Soulignons d’abord la saveur du genre épistolaire, son rythme, son impudeur. Un exercice toutefois modulé par la conscience de la publication à venir – en l’occurrence, les auteurs savaient qu’un livre allait en être tiré. Avec le risque qui venait avec: celui du show de boucane, de la posture tellement appuyée qu’elle en devient caricaturale.
Si Bertrand Laverdure, mordant mais capable de nuances, capable aussi de témoigner de son actuel bonheur amoureux malgré un ton général faisant passer le bonheur pour une anomalie, évite à peu près la caricature, Pierre Samson y sombre tout à fait.
Régler ses comptes avec les uns et les autres est une chose, plutôt saine dans un Québec où l’on polémique trop peu et qui a bien besoin d’être secoué; pisser sur l’essentiel d’un milieu en est une autre. À peu près rien ni personne ne trouve grâce aux yeux de Samson, des élites politiques aux chroniqueurs littéraires. Tu n’y échappes pas toi-même, cher lecteur, puisque tu tiens entre tes mains «l’hebdo des illettrés branchés».
L’écrivain et scénariste de la télésérie Cover Girl – un temps fort de l’histoire culturelle récente, c’est bien connu – appartient décidément à une classe à part, à laquelle nous, insipides «papoteurs», ne pouvons rien comprendre. Mais puisqu’il inspire la pitié plus que la colère, souhaitons-lui de rencontrer là-haut, dans les hautes sphères de la pensée, des commentateurs assez doués pour goûter le fin miel de son génie.
Bruits du monde
Le Festival international de la littérature (FIL) s’est ouvert le vendredi 21 par Les bruits du monde, un spectacle mots et musique sous la direction de Laure Morali et Rodney Saint-Éloi, inspiré du livre-CD du même titre paru quelques jours plus tôt aux éditions Mémoire d’encrier.
J’occupais un petit coin de la scène ce soir-là, aux côtés de José Acquelin, Joséphine Bacon, Franz Benjamin, Jean Désy, Natasha Kanapé Fontaine, Dany Laferrière, Michel Vézina, Florent Vollant, Réjean Bouchard, Andrée Levesque Sioui et d’autres, dans ce qui est rapidement devenu la parfaite illustration de ce que permet le FIL: des rencontres singulières, un peu risquées, comme tout ce qui a de l’intérêt, mais souvent inoubliables de chaleur et de complicité.

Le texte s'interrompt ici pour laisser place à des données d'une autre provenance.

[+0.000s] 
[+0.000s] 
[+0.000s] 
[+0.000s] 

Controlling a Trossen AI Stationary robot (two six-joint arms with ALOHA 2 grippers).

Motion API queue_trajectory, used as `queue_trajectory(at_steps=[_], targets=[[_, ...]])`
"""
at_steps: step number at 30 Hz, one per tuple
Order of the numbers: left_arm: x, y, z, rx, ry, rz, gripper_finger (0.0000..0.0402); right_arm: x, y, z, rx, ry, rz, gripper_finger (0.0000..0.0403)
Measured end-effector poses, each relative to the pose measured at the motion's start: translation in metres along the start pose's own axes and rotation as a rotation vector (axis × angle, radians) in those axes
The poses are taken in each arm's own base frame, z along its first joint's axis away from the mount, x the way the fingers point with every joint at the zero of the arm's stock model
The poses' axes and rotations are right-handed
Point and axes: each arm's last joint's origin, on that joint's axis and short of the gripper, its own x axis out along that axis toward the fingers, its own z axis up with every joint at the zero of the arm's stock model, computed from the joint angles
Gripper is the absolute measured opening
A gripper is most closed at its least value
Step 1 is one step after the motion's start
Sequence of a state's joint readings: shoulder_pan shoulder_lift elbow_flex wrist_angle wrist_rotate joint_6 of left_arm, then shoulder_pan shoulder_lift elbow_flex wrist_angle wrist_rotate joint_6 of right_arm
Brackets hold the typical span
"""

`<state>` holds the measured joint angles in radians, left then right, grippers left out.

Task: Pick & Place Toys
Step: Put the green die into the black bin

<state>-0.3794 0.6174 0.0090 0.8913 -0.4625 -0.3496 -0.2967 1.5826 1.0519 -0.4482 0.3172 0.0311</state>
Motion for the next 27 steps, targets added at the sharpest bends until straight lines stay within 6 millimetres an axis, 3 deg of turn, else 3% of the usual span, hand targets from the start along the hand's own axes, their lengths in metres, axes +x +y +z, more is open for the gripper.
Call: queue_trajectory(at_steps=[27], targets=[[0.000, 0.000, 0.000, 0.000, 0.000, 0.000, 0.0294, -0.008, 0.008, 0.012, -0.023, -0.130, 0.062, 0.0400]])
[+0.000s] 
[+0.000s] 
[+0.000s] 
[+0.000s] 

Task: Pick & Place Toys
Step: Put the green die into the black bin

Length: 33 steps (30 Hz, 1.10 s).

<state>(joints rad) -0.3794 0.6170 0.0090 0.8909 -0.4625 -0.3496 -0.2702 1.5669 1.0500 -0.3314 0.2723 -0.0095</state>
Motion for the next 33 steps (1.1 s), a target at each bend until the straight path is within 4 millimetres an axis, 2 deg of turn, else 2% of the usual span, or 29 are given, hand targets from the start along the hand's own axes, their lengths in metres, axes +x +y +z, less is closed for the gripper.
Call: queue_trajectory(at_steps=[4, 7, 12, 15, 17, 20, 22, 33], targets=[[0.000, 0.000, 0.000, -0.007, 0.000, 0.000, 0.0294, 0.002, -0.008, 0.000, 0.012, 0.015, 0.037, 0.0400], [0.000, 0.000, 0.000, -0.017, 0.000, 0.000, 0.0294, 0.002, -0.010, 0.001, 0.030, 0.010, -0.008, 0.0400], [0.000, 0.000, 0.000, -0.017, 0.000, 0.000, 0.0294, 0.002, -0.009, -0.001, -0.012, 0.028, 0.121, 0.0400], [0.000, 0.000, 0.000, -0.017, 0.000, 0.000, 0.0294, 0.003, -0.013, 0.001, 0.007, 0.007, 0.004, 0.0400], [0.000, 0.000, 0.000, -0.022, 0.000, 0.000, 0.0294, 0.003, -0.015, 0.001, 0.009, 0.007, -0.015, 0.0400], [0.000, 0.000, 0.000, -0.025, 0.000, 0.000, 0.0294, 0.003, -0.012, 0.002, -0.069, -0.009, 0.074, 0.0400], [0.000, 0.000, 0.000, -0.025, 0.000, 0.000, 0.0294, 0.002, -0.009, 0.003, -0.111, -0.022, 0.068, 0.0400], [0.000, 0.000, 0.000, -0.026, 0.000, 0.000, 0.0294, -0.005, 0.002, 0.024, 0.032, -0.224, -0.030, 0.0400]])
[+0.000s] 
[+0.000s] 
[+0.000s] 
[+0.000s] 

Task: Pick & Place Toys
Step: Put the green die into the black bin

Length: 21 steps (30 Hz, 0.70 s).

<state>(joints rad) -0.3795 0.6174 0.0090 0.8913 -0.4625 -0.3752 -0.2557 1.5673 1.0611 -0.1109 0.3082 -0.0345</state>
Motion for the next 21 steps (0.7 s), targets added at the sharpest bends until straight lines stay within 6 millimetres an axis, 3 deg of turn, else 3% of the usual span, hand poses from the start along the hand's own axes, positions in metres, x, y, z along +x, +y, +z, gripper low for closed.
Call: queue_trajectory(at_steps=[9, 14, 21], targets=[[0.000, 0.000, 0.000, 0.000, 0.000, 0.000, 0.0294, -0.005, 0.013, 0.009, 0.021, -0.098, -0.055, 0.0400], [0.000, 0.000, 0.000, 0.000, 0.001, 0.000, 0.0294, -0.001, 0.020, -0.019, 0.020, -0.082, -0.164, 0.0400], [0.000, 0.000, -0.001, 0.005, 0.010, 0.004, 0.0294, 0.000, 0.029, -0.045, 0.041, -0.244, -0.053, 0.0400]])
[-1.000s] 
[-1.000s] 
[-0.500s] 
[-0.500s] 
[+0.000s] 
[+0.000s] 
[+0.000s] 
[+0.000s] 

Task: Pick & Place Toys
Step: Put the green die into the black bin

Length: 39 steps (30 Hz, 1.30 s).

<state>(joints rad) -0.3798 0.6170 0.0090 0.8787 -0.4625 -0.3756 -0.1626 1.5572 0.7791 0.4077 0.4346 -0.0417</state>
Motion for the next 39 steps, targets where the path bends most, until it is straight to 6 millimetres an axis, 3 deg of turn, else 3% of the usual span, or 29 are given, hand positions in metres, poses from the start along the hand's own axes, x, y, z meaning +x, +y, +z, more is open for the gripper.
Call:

Le Festival se poursuit jusqu’au 29 septembre. À voir entre autres: les toutes nouvelles «chambres littéraires» installées sur le Parterre du Quartier des spectacles. Cinq petites constructions ouvertes, où la littérature s’écrit, se slame, se débat, se propage.
C’est Tahar Ben Jelloun qui aimerait, lui qui écrivait: «Une bibliothèque est une chambre d’amis.»